About this exercise:
If a line in the entries below includes "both", show that line.

Record set:
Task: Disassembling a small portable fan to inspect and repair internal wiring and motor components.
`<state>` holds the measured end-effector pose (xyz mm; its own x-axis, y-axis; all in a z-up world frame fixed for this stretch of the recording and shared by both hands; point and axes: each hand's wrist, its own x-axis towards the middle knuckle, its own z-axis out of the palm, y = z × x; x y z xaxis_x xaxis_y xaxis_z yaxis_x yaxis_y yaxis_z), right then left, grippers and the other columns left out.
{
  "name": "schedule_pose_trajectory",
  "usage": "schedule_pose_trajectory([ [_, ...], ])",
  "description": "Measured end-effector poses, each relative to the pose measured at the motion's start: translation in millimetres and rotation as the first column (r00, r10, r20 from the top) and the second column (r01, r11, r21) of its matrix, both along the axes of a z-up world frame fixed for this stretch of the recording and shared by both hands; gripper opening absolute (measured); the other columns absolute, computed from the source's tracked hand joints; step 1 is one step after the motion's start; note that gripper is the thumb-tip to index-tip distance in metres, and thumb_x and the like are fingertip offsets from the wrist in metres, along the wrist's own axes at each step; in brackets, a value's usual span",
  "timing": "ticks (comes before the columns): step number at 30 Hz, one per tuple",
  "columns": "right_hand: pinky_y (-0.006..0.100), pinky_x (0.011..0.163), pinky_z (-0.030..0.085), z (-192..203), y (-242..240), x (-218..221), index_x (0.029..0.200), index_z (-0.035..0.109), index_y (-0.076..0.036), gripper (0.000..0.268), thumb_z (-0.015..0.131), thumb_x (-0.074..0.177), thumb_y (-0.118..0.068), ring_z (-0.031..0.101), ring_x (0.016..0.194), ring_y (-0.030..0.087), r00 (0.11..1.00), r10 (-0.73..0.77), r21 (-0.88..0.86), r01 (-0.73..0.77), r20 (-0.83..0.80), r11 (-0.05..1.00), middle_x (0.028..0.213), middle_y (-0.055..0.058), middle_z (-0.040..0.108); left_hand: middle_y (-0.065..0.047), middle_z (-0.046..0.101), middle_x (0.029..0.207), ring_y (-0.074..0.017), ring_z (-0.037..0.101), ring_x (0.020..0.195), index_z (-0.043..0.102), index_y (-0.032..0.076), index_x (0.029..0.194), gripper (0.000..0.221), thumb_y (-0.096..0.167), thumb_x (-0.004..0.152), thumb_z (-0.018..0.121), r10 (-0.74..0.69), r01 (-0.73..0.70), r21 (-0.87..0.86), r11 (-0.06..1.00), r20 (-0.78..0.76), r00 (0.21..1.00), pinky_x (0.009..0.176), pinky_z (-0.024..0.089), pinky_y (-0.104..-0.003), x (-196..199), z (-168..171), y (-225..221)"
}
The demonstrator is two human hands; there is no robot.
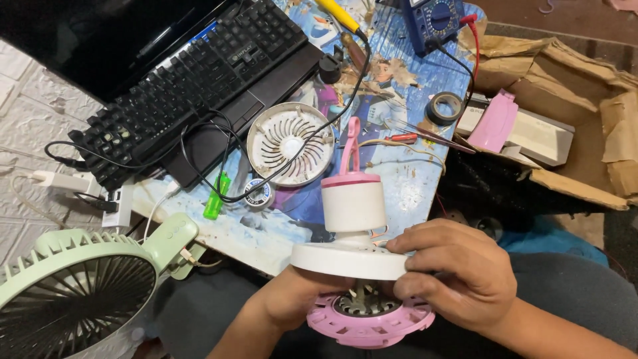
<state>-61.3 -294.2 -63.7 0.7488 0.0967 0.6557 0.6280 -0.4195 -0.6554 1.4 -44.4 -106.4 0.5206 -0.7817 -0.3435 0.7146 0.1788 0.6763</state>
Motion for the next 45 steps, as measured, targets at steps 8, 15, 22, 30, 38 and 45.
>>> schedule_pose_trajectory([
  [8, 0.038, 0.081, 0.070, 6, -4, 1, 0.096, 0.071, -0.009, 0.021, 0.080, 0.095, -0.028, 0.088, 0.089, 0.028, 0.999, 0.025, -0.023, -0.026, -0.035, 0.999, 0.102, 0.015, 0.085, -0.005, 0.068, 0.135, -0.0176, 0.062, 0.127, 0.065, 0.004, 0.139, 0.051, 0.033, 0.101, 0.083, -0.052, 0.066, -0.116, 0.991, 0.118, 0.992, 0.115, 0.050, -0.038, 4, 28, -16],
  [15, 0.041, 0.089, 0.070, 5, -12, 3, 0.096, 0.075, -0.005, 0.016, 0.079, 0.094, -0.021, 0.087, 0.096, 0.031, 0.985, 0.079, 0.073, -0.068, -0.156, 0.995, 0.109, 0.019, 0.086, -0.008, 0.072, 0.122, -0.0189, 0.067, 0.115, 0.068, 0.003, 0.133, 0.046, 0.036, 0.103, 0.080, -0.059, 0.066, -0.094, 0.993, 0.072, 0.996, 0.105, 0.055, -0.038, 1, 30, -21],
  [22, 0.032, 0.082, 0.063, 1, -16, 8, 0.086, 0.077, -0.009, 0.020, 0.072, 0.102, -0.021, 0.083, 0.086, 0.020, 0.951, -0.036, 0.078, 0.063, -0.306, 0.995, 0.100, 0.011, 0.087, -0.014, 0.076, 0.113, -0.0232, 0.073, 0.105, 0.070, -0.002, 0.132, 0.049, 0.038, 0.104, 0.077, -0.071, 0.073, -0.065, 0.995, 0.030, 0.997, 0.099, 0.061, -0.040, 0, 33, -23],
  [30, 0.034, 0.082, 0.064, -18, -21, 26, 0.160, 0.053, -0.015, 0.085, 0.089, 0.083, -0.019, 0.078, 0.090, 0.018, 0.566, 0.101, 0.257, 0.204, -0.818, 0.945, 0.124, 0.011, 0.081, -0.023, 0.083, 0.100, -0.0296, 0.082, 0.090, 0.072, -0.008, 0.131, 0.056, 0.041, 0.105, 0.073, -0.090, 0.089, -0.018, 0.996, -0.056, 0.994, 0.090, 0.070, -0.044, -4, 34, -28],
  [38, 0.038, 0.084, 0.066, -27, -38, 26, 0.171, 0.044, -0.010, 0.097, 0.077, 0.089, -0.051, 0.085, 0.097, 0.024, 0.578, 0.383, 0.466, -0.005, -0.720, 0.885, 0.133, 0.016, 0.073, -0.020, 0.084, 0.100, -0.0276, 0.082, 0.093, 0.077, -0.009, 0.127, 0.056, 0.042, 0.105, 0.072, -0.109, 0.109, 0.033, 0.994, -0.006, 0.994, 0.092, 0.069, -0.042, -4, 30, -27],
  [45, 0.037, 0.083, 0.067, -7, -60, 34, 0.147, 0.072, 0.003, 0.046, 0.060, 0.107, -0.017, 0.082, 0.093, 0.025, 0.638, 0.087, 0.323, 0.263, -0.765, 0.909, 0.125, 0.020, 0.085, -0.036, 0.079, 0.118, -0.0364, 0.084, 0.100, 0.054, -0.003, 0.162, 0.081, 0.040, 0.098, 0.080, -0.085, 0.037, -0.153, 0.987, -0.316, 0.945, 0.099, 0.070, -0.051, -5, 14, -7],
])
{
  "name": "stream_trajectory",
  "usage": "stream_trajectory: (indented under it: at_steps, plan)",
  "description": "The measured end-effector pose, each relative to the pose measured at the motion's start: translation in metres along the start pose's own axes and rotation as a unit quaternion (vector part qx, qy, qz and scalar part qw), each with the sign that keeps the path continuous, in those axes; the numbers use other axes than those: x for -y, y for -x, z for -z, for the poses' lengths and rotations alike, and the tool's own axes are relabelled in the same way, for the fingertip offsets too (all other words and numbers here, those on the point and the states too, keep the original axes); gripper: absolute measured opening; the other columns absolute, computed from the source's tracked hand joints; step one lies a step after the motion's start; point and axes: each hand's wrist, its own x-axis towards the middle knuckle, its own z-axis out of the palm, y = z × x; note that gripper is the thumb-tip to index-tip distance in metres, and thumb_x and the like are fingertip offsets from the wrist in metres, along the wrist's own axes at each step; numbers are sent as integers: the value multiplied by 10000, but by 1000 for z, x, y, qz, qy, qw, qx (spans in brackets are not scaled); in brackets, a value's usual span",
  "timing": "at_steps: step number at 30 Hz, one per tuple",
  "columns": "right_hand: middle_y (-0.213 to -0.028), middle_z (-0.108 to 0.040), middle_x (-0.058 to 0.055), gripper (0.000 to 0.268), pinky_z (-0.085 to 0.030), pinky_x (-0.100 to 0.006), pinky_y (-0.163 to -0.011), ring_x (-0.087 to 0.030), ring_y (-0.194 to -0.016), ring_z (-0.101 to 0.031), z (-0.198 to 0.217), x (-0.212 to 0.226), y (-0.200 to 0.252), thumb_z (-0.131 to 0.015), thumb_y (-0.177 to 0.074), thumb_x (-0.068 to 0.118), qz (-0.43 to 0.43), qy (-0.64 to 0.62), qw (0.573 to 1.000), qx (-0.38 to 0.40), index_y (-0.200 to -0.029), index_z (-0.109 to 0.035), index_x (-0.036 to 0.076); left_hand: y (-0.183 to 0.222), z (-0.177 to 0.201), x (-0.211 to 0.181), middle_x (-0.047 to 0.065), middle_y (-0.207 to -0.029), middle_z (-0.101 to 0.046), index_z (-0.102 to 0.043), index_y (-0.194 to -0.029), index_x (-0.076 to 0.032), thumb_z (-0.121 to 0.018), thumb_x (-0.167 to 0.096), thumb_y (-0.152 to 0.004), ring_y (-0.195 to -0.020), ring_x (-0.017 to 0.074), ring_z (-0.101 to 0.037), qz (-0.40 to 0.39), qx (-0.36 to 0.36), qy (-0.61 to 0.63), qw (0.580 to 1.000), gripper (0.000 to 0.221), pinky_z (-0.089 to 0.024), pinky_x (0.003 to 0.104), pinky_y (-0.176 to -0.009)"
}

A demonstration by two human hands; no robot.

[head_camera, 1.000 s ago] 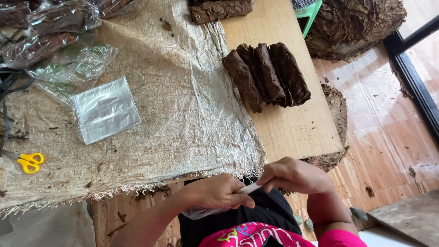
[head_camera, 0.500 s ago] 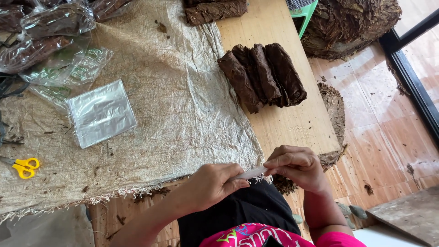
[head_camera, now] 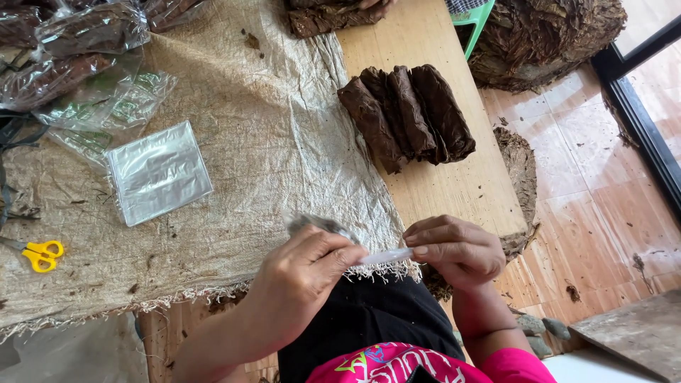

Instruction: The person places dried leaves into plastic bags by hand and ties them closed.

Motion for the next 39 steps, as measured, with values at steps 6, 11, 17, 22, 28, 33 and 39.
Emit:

Output below:
`<state>` holds the measured end-effector pose (xyz mm; its own x-axis, y-axis; all in a z-up world frame fixed for this stretch of the recording and shared by both hands; point and axes: each hand's wrist, its own x-axis towards the middle knuckle, its own z-axis out of the palm, y = z × x; x y z xaxis_x xaxis_y xaxis_z yaxis_x yaxis_y yaxis_z), right then left, grippers and the other columns left out.
  "description": "Measured end-effector poses, each relative to the pose measured at the motion's start: translation in millimetres and rotation as the first column (r00, r10, r20 from the top) and the second column (r01, r11, r21) of its matrix, both along the axes of a z-up world frame fixed for this stretch of the recording and shared by both hands; gripper opening absolute (measured); the other columns absolute, computed from the source's tracked hand joints; step 1 is one step after the motion's start; note that gripper is the thumb-tip to index-tip distance in metres, and thumb_x and the like are fingertip offsets from the wrist in metres, along the wrist's own axes at each step; in brackets, a value's usual span",

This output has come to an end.